In Europe it is the complete opposite. Conference attendees come for business during the day in droves. Panels are packed and private meetings are scheduled. Let me give you a few ideas on how to become more productive at your next conference.
Rules To Work Conferences
1. Research Your Conference: Know who is going to be at the event you will be attending. Read the schedule in advance and determine who you want to meet and WHY you want to meet them.
2. Schedule Meetings: Try and reach companies, executives, publicists and other artists prior to the event and schedule private meeting times to discuss your MUTUAL interests. Email works when used properly for communication, so please spell correctly.
3. Speak Correctly: Leave the urban street-based conversations at home. This is a business and professionals will be attending and speaking on the seminars. Lose the phrase “You know what I mean?” and the phrase “You feel me?” Say what you mean upfront and be prepared to explain yourself. The way you speak in the “trap” is not going to get you anywhere in the entertainment BUSINESS environment.
4. Take a Shower: Partying the night before is NOT an excuse to have bad breath or body odor. Make the effort to bathe BEFORE you come to the seminar. You never know who you will be standing next to. By the way, dousing yourself in perfume or cologne is NOT bathing.
5. Be on Time, Awake, Attentive and Prepared: Walking into seminar fashionably late shows disrespect for the other attendees and to the seminar speakers. It also says that maybe a professional does not want to work with you because you didn’t think enough of their time to hear them from the very beginning.
6. Take Notes: Just like you were back in school. This is how you remember some of the information that will be disseminated. Plus, this is how you can keep names and numbers straight while you write down any questions you may have.
7. Have Business Cards Available: Name, email, website, phone number, mailing address and a representation of what you do. (logo, business name, etc)

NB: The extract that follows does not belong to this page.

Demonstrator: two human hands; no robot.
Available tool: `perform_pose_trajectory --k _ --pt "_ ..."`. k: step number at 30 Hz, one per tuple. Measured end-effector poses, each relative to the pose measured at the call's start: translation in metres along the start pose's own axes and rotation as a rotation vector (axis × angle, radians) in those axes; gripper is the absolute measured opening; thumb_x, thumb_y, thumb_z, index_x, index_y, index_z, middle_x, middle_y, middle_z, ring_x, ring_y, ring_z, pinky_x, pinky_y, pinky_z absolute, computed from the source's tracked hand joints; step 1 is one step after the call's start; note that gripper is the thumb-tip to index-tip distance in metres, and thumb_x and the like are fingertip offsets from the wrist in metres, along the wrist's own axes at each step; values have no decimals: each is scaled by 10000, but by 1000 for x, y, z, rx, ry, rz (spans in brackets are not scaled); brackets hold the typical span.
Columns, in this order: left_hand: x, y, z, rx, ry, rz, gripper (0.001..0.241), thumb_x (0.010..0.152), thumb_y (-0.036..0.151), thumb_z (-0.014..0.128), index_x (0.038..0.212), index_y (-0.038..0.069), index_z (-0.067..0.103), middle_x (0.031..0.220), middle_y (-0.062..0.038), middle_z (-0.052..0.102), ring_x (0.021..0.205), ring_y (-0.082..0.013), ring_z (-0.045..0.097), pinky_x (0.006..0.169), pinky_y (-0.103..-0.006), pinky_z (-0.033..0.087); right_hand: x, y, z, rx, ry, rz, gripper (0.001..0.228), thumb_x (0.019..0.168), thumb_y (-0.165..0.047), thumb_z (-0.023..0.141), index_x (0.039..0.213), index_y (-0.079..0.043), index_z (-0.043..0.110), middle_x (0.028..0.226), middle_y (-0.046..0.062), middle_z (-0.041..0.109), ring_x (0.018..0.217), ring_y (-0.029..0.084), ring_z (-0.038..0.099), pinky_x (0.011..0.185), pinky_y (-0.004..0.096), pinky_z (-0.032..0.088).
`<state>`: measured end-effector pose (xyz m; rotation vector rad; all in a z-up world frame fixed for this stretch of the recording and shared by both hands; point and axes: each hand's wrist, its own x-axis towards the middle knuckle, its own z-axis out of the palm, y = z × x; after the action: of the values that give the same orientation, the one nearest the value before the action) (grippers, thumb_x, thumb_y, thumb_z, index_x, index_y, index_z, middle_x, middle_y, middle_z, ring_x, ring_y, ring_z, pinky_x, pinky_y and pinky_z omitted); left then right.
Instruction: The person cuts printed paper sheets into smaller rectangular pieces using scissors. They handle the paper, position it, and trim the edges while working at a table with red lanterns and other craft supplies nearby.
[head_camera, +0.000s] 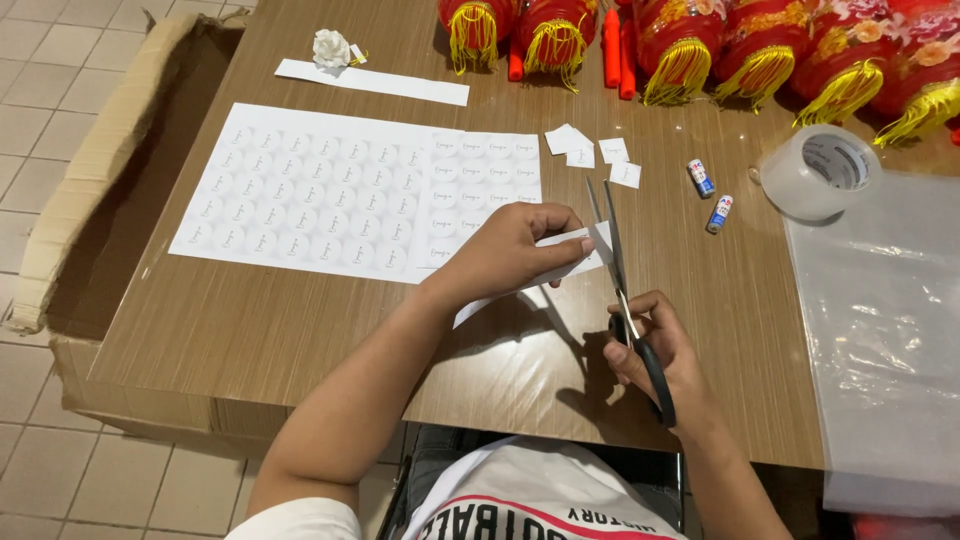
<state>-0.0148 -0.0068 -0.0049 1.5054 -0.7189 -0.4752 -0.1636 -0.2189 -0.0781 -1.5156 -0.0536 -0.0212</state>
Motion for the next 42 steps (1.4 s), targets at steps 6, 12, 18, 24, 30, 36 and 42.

8. Receive Business Cards: When you give a card, receive a card. Take the card in both of your hands if possible; read it before you put it away. This business card is the beginning of your entertainment industry database, treat it with esteem.

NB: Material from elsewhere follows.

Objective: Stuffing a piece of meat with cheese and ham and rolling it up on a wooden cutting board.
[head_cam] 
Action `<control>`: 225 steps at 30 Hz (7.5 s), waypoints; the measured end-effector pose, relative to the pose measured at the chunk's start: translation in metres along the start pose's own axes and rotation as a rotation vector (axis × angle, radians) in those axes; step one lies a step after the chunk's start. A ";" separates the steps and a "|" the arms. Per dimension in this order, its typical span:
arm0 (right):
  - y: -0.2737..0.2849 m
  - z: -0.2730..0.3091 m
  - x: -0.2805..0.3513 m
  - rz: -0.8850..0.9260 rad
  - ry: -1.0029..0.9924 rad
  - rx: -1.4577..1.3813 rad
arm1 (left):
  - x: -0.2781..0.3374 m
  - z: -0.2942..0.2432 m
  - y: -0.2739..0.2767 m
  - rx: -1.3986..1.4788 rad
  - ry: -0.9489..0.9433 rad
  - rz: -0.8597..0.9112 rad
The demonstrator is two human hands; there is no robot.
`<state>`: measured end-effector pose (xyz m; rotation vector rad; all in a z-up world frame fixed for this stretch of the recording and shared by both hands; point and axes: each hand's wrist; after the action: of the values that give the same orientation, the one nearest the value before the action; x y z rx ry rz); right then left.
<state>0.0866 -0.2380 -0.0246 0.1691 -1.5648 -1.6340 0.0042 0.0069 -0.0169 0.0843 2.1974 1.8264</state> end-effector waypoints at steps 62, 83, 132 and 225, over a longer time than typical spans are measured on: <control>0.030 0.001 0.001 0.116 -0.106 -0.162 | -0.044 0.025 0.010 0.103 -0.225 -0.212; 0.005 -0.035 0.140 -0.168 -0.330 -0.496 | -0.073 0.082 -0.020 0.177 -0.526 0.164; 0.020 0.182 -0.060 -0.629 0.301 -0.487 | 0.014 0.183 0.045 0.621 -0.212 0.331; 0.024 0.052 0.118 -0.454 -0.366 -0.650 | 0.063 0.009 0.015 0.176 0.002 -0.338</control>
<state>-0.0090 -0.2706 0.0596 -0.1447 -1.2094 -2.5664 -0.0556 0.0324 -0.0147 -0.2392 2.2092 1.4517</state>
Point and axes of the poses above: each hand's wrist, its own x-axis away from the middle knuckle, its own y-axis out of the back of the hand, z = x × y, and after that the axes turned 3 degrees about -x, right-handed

9. Carry a Camera: Take photos of the panelists to help you remember who was who. And take as many photos with other people as you can. Email them back to the person and use this as a starting point for a great business relationship.
10. Be Polite and Courteous: You want and need to advance your career, the worst thing you can do is to disrespect and upset a professional. This means NOT telling a DJ off for not playing your music. DJ’s TALK TO EACH OTHER and so do distributors, store buyers, publicists, record exec’s, club owners and almost everyone else who is a professional.

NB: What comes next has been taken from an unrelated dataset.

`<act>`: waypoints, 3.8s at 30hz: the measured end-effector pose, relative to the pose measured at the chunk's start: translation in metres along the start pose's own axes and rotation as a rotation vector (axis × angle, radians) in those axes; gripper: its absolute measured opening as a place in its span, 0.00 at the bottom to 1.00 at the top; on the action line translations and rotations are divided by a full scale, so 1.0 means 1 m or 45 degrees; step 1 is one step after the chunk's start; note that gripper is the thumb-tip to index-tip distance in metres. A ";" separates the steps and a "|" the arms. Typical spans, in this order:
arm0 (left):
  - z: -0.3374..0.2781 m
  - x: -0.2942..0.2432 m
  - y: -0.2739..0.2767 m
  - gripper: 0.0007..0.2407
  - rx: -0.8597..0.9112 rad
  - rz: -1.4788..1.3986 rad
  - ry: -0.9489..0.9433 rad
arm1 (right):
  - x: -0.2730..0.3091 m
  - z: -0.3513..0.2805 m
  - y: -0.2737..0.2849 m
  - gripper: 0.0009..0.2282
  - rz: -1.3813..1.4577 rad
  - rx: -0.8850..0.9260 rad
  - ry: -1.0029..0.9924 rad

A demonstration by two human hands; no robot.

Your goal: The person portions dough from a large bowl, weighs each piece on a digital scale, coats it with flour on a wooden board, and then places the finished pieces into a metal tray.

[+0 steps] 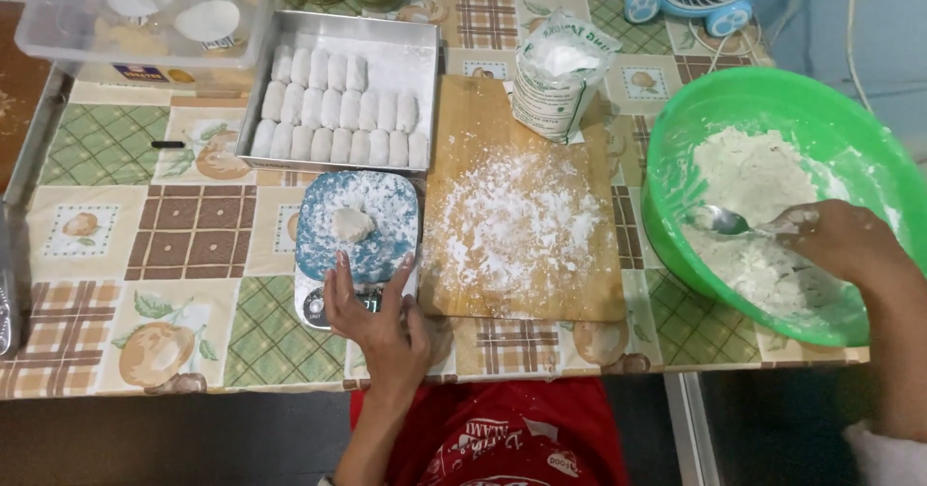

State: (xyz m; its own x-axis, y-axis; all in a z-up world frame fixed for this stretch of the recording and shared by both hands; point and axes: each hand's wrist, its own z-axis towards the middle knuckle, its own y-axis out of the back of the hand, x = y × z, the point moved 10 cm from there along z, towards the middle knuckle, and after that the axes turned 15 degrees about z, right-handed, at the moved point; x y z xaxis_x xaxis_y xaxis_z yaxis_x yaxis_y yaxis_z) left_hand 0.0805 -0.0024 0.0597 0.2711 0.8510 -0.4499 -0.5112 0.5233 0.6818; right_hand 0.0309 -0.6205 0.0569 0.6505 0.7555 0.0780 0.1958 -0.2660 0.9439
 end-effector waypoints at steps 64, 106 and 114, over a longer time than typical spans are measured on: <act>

11. Follow Up: Email, telephone, regular mail and do ALL of these things consistently. It is true that the squeaky wheel gets the oil.
12. Have an Online Presentation: MySpace is good for starters however you do need your own website that allows viewers to find out more about you and your talent. You should also create MP3s of your material for sending and for downloading. If you have a visual talent, create video for web usage.